TO DO
From the line that contains "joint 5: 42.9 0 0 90" down to the last line of the listing below, reproduce each line exactly but not the pictures.

____________________

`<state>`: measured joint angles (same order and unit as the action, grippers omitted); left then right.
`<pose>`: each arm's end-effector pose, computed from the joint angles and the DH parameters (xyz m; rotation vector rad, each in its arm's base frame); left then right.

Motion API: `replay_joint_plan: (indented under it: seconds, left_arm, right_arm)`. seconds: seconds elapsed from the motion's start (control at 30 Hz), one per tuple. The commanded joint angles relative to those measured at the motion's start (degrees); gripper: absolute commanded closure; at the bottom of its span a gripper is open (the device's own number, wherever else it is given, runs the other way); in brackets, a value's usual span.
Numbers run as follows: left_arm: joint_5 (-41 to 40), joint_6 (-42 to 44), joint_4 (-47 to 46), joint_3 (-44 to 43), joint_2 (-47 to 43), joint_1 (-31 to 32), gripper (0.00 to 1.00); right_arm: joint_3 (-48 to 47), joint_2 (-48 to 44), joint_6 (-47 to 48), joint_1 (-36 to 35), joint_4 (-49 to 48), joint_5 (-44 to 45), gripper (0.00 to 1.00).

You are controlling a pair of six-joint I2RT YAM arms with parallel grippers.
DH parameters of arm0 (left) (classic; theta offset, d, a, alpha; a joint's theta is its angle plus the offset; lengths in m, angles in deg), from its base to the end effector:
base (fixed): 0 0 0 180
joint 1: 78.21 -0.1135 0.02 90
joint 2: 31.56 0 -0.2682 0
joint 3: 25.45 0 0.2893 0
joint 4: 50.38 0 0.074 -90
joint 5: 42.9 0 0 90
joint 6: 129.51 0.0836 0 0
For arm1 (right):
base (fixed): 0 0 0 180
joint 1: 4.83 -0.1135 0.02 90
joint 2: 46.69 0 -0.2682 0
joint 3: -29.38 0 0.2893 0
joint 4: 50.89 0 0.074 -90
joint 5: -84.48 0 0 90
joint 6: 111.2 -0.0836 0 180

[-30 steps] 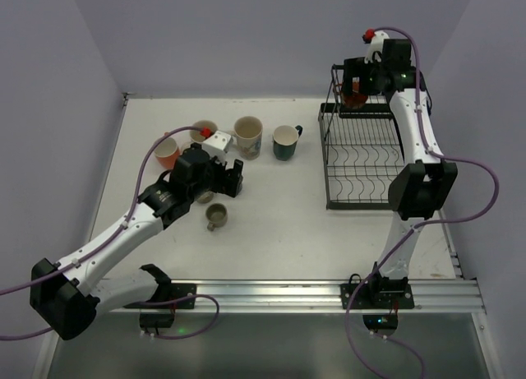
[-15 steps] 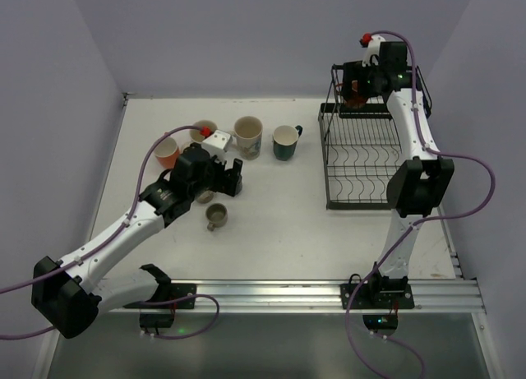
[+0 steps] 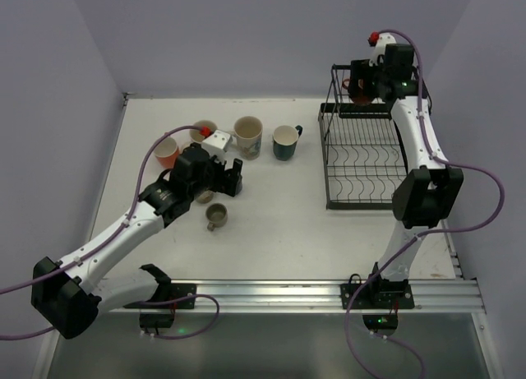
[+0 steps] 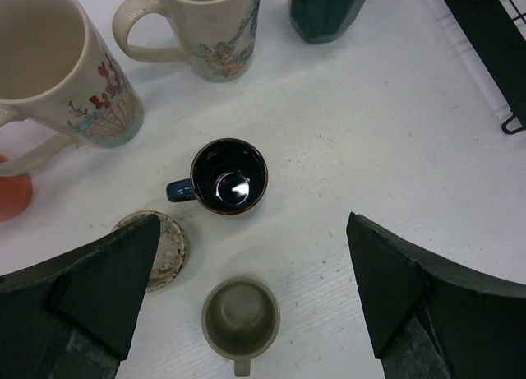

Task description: Unload the cups from the dish rack

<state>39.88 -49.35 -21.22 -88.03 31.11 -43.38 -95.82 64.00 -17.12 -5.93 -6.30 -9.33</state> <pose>0.2712 -0.1759 0.2746 0.3774 2.0609 -0.3442 0.5308 0.0157 0.3580 -0.1348 2.0904 0.0382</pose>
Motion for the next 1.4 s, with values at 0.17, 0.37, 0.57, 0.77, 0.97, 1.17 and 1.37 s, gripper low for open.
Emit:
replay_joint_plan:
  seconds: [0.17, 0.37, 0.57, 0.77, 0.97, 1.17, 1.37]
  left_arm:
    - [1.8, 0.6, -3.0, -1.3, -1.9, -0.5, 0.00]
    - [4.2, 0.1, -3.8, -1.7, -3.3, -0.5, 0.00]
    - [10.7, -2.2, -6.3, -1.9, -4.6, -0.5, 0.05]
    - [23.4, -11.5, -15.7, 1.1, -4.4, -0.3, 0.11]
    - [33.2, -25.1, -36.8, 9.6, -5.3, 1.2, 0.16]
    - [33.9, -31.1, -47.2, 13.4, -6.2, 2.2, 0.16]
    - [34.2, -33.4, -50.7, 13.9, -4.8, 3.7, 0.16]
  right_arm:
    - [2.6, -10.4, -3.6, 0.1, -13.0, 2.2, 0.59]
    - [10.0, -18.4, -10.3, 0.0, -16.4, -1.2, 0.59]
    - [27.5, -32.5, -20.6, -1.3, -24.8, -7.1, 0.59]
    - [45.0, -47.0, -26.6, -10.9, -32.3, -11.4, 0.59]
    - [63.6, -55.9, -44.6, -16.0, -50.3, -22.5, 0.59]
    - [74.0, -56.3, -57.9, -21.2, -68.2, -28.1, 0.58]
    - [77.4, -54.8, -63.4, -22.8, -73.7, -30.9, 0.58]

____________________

RESULT BELOW
joint 5: 42.9 0 0 90
joint 6: 129.51 0.0836 0 0
For arm1 (right):
base (fixed): 0 0 0 180
joint 1: 4.83 -0.1135 0.02 90
joint 2: 46.69 0 -0.2682 0
joint 3: -29.38 0 0.2893 0
joint 4: 50.89 0 0.074 -90
joint 5: -84.48 0 0 90
joint 6: 111.2 -0.0836 0 180

[-30 steps] 
[-15 steps] 
[+0 steps] 
[+0 steps] 

Task description: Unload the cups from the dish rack

<state>39.88 -49.35 -21.22 -88.03 31.11 -43.38 -95.82 64.00 -17.12 -5.93 -6.30 -9.33</state> <pose>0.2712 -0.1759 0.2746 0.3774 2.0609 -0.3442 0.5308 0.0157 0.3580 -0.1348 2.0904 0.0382</pose>
Motion for the next 1.4 s, with values at 0.17, 0.37, 0.57, 0.77, 0.97, 1.17 and 1.37 s, gripper low for open.
Emit:
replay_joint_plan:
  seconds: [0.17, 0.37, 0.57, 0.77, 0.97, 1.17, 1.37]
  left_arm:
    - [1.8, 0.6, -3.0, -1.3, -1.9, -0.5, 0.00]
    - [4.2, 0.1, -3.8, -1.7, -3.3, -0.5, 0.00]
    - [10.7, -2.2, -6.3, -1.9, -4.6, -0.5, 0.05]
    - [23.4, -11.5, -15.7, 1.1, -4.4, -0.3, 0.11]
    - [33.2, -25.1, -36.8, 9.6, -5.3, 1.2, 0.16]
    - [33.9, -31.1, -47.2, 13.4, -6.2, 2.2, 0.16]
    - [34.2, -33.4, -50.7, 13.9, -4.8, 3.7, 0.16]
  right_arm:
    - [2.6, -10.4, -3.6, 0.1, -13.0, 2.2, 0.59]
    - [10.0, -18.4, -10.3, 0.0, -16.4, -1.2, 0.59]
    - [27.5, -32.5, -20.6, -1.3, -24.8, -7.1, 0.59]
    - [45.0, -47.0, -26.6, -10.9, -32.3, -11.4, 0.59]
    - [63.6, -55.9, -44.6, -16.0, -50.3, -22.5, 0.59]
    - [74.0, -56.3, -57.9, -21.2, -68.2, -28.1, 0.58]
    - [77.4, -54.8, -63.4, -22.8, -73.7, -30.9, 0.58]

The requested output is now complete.